Task to carry out ::
Please output exactly the lines that run from the line with "Kindly review the image provided above and locate the mint" through the final line of the data, inclusive, and nothing more.

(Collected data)
==*==

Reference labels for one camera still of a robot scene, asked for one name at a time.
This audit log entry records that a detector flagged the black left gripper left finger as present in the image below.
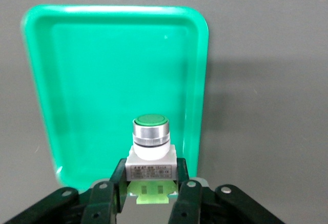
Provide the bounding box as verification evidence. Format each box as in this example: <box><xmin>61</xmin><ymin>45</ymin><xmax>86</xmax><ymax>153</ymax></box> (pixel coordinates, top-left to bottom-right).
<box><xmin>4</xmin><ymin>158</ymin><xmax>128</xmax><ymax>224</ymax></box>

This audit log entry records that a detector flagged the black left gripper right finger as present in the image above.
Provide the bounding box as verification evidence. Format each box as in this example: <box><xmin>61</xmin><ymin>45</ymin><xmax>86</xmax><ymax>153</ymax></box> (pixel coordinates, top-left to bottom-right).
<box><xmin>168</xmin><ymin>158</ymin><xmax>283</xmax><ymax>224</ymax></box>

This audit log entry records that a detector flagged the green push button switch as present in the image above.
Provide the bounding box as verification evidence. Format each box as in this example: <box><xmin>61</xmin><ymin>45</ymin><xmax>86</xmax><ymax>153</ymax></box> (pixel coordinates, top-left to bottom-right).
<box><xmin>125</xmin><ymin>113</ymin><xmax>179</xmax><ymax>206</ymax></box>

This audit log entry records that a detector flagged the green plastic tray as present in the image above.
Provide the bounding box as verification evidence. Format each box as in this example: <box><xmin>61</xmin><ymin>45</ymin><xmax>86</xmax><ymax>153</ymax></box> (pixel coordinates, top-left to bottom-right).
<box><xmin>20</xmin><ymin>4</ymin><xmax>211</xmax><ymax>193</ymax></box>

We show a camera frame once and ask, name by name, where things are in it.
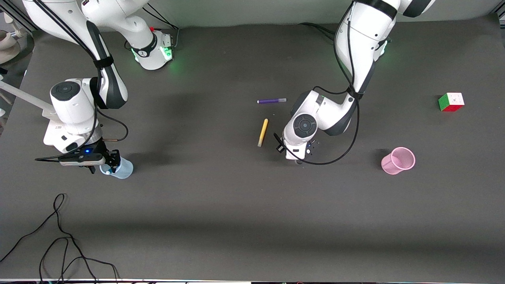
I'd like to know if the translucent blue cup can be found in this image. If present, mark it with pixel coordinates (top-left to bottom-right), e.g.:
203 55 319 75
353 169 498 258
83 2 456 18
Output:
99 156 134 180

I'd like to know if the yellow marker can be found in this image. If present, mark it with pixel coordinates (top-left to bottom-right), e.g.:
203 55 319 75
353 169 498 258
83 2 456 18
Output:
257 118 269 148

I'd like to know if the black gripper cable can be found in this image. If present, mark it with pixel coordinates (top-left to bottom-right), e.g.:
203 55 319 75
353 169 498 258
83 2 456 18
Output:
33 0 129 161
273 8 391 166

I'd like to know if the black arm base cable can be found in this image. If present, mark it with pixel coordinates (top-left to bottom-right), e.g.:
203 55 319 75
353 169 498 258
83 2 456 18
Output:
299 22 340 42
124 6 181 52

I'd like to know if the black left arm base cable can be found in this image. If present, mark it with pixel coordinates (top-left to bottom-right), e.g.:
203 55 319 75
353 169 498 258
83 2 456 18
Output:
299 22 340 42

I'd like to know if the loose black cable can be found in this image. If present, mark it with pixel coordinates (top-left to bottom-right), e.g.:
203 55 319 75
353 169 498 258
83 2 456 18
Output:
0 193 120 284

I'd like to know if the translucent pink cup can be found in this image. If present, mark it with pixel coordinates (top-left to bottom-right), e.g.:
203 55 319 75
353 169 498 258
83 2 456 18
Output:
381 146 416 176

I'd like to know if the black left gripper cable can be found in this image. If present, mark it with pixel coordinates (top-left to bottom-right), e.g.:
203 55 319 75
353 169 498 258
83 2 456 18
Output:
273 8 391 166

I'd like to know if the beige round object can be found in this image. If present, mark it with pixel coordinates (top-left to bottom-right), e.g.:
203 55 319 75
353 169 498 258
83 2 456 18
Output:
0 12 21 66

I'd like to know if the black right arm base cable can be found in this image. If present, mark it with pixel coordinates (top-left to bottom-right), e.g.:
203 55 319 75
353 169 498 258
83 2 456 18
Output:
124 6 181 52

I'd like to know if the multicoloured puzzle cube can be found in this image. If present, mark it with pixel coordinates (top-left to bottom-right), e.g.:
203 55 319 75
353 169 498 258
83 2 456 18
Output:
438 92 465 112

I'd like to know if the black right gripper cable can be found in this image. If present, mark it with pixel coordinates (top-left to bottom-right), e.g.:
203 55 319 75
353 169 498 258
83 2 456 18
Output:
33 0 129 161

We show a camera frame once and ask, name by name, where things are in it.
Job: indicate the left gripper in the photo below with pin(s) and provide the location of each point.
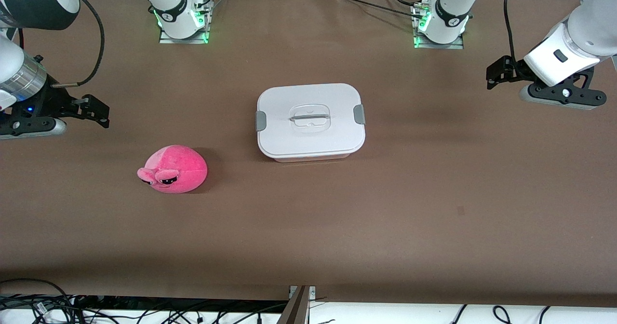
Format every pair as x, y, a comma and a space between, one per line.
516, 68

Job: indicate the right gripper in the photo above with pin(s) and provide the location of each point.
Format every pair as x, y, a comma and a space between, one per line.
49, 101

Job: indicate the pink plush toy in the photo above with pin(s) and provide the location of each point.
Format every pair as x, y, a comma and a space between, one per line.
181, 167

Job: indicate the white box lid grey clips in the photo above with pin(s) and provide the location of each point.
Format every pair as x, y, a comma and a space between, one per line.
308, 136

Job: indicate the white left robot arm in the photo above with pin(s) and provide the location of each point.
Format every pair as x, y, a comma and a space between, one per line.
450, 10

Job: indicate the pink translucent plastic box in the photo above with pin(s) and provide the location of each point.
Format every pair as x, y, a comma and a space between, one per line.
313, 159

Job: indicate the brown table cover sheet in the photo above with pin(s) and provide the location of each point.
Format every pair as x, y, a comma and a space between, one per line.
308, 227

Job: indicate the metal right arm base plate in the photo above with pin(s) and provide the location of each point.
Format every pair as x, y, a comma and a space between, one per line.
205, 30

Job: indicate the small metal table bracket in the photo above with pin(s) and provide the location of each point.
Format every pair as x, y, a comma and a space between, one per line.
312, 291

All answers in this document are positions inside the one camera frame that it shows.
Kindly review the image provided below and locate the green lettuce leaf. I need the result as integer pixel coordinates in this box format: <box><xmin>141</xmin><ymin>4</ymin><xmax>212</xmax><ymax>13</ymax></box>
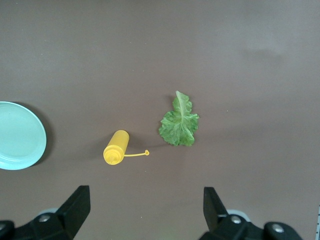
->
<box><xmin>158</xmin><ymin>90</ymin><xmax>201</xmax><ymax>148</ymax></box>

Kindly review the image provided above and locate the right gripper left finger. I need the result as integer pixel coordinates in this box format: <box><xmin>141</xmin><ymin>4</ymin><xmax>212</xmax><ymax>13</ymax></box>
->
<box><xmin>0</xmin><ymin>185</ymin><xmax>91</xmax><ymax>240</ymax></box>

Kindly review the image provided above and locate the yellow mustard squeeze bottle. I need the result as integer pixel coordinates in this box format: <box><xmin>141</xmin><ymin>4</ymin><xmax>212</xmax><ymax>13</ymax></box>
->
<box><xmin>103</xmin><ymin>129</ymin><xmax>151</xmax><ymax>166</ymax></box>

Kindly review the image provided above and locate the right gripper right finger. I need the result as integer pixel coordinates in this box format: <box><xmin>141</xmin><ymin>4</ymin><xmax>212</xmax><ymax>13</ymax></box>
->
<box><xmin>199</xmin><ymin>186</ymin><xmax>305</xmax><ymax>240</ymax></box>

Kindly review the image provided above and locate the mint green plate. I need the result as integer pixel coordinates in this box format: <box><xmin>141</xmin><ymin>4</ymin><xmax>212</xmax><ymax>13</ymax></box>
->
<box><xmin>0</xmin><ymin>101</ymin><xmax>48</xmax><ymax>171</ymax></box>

==*==

Problem solution ::
Kindly review the image provided above and locate the mint green plate. I need the result as integer pixel coordinates in this box format: <box><xmin>141</xmin><ymin>4</ymin><xmax>212</xmax><ymax>13</ymax></box>
->
<box><xmin>0</xmin><ymin>101</ymin><xmax>48</xmax><ymax>171</ymax></box>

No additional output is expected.